Try it -
Count the lines below that contain the word "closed", and reply with only that number.

- - - - -

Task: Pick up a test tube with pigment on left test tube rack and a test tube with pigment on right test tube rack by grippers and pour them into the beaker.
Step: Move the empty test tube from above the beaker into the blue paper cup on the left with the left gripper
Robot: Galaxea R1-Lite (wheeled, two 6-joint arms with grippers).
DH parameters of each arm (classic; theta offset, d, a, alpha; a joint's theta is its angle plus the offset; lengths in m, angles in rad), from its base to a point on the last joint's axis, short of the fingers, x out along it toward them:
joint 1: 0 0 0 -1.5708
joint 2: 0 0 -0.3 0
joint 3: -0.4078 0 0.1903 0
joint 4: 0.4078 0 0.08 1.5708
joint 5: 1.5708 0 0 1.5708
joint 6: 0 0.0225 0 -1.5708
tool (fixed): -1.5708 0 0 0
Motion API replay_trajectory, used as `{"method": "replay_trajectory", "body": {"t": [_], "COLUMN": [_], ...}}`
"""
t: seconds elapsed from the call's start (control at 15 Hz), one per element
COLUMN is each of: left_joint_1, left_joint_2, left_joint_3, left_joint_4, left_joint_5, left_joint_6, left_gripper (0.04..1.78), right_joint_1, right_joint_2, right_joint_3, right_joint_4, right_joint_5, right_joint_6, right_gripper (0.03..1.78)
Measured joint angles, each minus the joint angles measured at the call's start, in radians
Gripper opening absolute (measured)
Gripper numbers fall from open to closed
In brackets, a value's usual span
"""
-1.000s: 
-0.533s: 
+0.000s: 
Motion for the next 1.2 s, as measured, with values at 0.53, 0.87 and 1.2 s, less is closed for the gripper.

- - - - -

Task response -
2